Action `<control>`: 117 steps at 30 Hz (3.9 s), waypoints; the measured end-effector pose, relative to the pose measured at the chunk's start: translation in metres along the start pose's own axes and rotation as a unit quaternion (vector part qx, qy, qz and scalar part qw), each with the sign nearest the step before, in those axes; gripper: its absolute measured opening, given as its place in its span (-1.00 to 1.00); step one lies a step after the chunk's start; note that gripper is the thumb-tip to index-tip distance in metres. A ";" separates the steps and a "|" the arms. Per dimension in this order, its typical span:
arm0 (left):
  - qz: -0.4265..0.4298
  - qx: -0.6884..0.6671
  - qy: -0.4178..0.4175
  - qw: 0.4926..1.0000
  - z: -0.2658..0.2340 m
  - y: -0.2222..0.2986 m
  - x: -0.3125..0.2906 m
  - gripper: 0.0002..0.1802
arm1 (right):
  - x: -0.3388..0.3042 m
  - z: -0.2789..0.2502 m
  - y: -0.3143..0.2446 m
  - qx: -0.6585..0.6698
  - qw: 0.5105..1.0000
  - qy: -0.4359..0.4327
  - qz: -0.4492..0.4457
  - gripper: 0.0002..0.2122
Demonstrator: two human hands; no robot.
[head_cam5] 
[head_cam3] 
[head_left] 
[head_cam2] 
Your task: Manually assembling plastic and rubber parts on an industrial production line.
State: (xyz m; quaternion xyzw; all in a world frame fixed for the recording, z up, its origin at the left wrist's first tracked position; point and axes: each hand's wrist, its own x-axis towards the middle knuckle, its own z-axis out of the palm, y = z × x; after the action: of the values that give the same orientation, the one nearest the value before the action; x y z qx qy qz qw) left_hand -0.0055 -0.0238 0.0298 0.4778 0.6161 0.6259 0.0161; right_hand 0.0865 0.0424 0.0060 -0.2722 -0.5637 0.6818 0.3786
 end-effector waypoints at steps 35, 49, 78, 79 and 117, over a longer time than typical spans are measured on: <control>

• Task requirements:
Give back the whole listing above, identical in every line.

• Reply:
Action `<control>`: 117 steps at 30 Hz (3.9 s), waypoints; the measured end-effector pose, relative to the pose measured at the chunk's start: translation in metres along the start pose's own axes and rotation as a unit quaternion (vector part qx, qy, qz and scalar part qw), each with the sign nearest the step before, in those axes; gripper: its absolute measured opening, given as its place in its span (-1.00 to 1.00); step one lies a step after the chunk's start; note that gripper is the thumb-tip to index-tip distance in metres. A ";" separates the steps and a "|" the arms. Per dimension in this order, its typical span:
arm0 (left):
  - qz: -0.4265..0.4298
  - qx: -0.6884..0.6671
  - qy: -0.4178..0.4175
  - qw: 0.4926..1.0000
  - z: -0.2658..0.2340 m
  - y: -0.2222..0.2986 m
  - x: -0.3125..0.2906 m
  - gripper: 0.0002..0.1802
arm1 (right):
  - x: -0.3388..0.3042 m
  - z: -0.2789..0.2502 m
  - y: -0.3143..0.2446 m
  - qx: -0.6585..0.6698
  - qw: 0.5105..1.0000
  - qy: -0.4359..0.4327
  - qz: -0.4492..0.4457
  - gripper: 0.0002..0.2122
Demonstrator: two human hands; no robot.
[head_cam5] 
[head_cam3] 
[head_left] 
[head_cam2] 
Your task: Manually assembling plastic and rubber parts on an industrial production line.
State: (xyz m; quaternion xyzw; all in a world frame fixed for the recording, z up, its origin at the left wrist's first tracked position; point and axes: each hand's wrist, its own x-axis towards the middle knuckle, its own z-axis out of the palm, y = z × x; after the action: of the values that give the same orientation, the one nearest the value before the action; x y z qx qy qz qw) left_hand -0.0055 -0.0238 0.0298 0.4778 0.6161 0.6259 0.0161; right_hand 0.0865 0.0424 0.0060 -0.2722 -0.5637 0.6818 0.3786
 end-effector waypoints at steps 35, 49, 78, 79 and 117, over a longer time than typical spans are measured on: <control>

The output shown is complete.